Recent data from the New Jersey Turnpike Authority (NJTA) shows average monthly traffic growth on the Turnpike leveling off since 2005. From April 2005 to April 2008, the number of vehicles using all seven New Jersey Turnpike entries in the project area (Exits 6, 6A, 7, 7A, 8, 8A, 9) has stagnated.
Looking even farther back, between 2002 and 2007, average annual traffic growth was just .7%. The most recent annual data shows traffic on the roadway actually declined 1.1% between 2006 and 2007.
Meanwhile, the foundation for the Turnpike project is pre-2002 data, when traffic growth rates were much higher than they are today. Between 1990 and 2002, traffic increased an average of 2.6% annually.
“This project is a dinosaur,” said Zoe Baldwin, New Jersey Advocate for the Tri-State Transportation Campaign. “It’s based on outdated numbers, concepts, and trends.”

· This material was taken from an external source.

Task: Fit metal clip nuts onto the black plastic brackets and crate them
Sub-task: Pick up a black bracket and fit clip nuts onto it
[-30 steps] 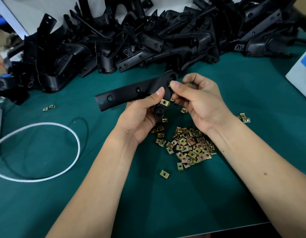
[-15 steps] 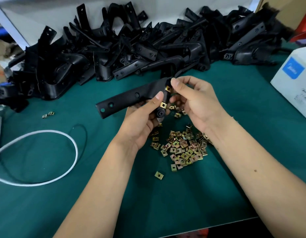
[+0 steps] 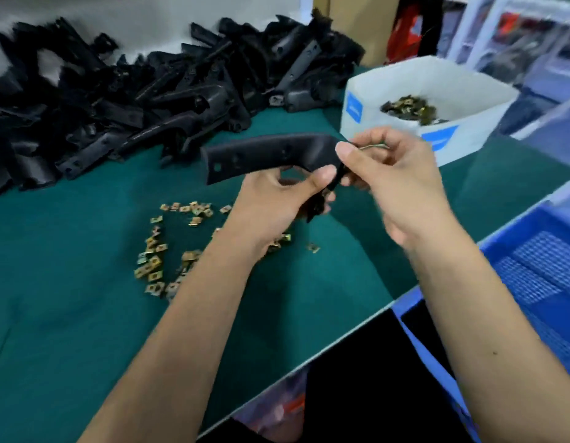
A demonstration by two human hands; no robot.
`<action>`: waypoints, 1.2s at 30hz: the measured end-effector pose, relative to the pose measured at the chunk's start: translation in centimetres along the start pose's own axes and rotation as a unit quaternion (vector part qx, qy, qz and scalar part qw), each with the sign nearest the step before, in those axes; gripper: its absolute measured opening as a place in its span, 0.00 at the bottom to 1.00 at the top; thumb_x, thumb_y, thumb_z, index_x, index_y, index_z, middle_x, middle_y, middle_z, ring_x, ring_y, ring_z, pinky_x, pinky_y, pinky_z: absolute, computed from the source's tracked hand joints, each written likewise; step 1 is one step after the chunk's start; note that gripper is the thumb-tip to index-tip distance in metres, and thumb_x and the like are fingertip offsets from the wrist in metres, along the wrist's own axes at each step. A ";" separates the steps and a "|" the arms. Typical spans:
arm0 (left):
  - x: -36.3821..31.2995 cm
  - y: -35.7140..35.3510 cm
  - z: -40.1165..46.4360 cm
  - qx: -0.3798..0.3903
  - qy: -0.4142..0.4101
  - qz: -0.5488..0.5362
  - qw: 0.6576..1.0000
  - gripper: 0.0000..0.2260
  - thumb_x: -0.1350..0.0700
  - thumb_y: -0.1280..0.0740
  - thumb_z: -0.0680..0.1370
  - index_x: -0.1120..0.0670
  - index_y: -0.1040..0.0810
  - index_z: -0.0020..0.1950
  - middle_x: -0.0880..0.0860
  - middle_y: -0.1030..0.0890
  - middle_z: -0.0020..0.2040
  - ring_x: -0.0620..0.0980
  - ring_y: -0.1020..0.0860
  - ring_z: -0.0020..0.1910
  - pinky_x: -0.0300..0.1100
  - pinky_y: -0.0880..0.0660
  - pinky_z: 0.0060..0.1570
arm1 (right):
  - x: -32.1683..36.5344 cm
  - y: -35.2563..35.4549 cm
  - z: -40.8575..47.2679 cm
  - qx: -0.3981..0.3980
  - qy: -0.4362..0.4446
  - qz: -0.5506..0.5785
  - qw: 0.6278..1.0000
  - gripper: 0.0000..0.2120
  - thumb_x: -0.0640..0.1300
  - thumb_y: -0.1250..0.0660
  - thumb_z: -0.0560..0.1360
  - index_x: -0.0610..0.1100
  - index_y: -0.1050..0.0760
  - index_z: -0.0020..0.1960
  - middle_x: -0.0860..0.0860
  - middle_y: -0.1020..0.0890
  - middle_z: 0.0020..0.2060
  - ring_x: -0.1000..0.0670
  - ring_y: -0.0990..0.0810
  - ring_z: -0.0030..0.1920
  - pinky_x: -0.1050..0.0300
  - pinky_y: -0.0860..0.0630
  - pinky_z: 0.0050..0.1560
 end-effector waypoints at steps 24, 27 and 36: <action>18.6 -30.9 -3.4 0.266 0.064 0.414 0.868 0.14 0.46 0.32 0.81 0.56 0.23 0.42 0.57 0.16 0.46 0.61 0.18 0.49 0.50 0.21 0.49 | -22.8 33.4 -14.9 -0.415 -0.400 -0.133 0.806 0.13 0.48 0.27 0.78 0.36 0.20 0.50 0.44 0.18 0.33 0.44 0.19 0.33 0.53 0.23 0.32; 15.0 -30.9 -3.3 0.243 -0.045 0.382 0.891 0.10 0.48 0.31 0.81 0.54 0.20 0.45 0.55 0.15 0.45 0.59 0.18 0.48 0.49 0.21 0.48 | -20.4 32.2 -14.2 -0.434 -0.333 -0.279 0.789 0.09 0.49 0.27 0.76 0.43 0.19 0.46 0.46 0.15 0.39 0.40 0.15 0.46 0.48 0.19 0.51; -1.1 -24.3 -1.1 0.034 -0.357 0.089 0.929 0.07 0.60 0.30 0.79 0.58 0.21 0.41 0.47 0.20 0.34 0.51 0.20 0.32 0.48 0.23 0.37 | -2.3 20.0 -5.9 -0.347 0.178 -0.336 0.858 0.04 0.48 0.31 0.79 0.50 0.24 0.46 0.61 0.22 0.32 0.61 0.24 0.32 0.63 0.30 0.37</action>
Point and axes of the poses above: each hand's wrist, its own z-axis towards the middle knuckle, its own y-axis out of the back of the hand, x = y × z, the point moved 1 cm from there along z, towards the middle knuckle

The new data also brings into question NJTA’s traffic growth projections in the project area through 2032, another foundation for the Turnpike expansion project. NJTA predicts annual traffic increases of 2.4% northbound and 3.4% southbound, numbers that are much higher than actual trends.
The $2 billion dollar project, which is currently in the environmental review phase, would add up to three lanes in each direction (170 lane miles total) to the New Jersey Turnpike between exits 6 and 9.
The Tri-State Transportation Campaign believes that cheaper alternatives, such as an updated variable tolling scheme, a freight management corridor, or more mass transit, could offer greater congestion reduction benefits at a fraction of the cost. The organization obtained the traffic data from the NJTA last month through an Open Public Records Act request.
The Tri-State Transportation Campaign is a not-for-profit organization advocating for a more environmentally sound and equitable transportation network in New Jersey, New York, and Connecticut.